Beginning with the first entry, print all the records exactly.
————————
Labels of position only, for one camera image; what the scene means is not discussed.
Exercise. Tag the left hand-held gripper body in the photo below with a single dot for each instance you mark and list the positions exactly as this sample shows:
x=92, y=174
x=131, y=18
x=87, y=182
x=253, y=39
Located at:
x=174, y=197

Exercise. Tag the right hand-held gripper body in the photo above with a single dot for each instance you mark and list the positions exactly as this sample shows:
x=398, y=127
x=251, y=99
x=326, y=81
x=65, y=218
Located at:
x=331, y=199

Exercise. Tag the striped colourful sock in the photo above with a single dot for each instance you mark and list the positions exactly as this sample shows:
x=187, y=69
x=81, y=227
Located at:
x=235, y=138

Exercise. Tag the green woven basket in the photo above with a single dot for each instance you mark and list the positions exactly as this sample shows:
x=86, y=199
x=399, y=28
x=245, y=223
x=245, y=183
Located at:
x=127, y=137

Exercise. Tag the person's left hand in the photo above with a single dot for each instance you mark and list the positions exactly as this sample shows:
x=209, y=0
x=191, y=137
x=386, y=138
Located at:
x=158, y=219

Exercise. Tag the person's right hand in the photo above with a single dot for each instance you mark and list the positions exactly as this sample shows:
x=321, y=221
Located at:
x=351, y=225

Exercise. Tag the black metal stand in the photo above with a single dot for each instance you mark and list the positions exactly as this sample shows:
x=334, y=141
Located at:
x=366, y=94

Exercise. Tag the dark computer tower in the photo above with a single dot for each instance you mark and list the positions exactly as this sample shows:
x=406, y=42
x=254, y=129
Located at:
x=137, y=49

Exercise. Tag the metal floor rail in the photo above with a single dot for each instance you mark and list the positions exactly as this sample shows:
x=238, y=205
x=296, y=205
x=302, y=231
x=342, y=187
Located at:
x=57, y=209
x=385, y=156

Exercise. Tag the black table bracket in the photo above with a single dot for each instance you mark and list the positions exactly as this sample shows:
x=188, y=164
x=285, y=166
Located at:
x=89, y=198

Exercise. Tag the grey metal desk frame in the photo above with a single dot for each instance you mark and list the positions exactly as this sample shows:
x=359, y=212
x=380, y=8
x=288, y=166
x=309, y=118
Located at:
————————
_Reply_
Labels of position only, for one camera image; what the scene means is not discussed.
Exercise. Tag the left hand-held gripper body in the photo below with a single dot for each instance you mark and list the positions exactly as this sample shows:
x=92, y=174
x=131, y=18
x=87, y=182
x=253, y=39
Located at:
x=174, y=197

Exercise. Tag the right hand-held gripper body in the photo above with a single dot for each instance you mark and list the positions exactly as this sample shows:
x=398, y=127
x=251, y=99
x=326, y=81
x=65, y=218
Located at:
x=331, y=199

Exercise. Tag the striped colourful sock in the photo above with a single dot for each instance you mark and list the positions exactly as this sample shows:
x=187, y=69
x=81, y=227
Located at:
x=235, y=138

Exercise. Tag the green woven basket in the photo above with a single dot for each instance you mark and list the positions exactly as this sample shows:
x=86, y=199
x=399, y=28
x=245, y=223
x=245, y=183
Located at:
x=127, y=137

Exercise. Tag the person's left hand in the photo above with a single dot for each instance you mark and list the positions exactly as this sample shows:
x=209, y=0
x=191, y=137
x=386, y=138
Located at:
x=158, y=219

Exercise. Tag the person's right hand in the photo above with a single dot for each instance you mark and list the positions exactly as this sample shows:
x=321, y=221
Located at:
x=351, y=225

Exercise. Tag the black metal stand in the photo above with a single dot for each instance you mark and list the positions exactly as this sample shows:
x=334, y=141
Located at:
x=366, y=94

Exercise. Tag the dark computer tower in the photo above with a single dot for each instance you mark and list the positions exactly as this sample shows:
x=406, y=42
x=254, y=129
Located at:
x=137, y=49

Exercise. Tag the metal floor rail in the photo above with a single dot for each instance you mark and list the positions exactly as this sample shows:
x=238, y=205
x=296, y=205
x=302, y=231
x=342, y=187
Located at:
x=57, y=209
x=385, y=156

Exercise. Tag the black table bracket in the photo above with a single dot for each instance you mark and list the positions exactly as this sample shows:
x=188, y=164
x=285, y=166
Located at:
x=89, y=198

Exercise. Tag the grey metal desk frame in the photo above with a single dot for each instance you mark and list the positions exactly as this sample shows:
x=359, y=212
x=380, y=8
x=288, y=166
x=309, y=118
Located at:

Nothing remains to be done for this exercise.